__What is being asked__. Only one span of the listing below is wanted: the lines from the one with "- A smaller" through the one with "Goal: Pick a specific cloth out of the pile", reproduced exactly, both ends kept.

__Data provided__.
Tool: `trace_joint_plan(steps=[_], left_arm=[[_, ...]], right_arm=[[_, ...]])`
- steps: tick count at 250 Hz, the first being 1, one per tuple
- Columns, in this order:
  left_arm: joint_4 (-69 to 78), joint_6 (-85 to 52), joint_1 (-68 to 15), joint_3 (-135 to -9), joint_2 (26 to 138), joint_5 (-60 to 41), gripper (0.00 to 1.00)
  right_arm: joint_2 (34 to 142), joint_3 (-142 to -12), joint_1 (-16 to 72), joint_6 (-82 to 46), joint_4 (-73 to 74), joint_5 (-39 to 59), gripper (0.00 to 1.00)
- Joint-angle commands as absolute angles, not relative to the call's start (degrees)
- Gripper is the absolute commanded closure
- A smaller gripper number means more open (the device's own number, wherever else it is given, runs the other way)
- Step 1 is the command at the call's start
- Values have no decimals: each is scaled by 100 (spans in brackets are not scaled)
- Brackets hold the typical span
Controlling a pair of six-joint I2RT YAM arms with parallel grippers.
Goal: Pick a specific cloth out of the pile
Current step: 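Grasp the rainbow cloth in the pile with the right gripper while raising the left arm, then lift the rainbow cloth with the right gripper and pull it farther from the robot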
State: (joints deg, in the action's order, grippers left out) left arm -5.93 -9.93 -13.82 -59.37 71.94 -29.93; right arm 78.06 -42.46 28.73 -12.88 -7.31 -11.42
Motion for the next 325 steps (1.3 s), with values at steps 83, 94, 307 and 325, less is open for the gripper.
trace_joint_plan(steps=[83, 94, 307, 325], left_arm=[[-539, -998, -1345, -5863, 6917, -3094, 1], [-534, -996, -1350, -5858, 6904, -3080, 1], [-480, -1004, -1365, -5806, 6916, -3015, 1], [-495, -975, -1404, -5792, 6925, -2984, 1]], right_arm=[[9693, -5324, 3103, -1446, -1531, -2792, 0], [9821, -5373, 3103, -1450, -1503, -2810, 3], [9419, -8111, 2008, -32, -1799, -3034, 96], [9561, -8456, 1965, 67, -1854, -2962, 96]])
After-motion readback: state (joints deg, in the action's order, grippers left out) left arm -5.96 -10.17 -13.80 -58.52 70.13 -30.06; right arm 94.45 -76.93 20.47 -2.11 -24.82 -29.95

__Result of the exercise__.
- A smaller gripper number means more open (the device's own number, wherever else it is given, runs the other way)
- Step 1 is the command at the call's start
- Values have no decimals: each is scaled by 100 (spans in brackets are not scaled)
- Brackets hold the typical span
Controlling a pair of six-joint I2RT YAM arms with parallel grippers.
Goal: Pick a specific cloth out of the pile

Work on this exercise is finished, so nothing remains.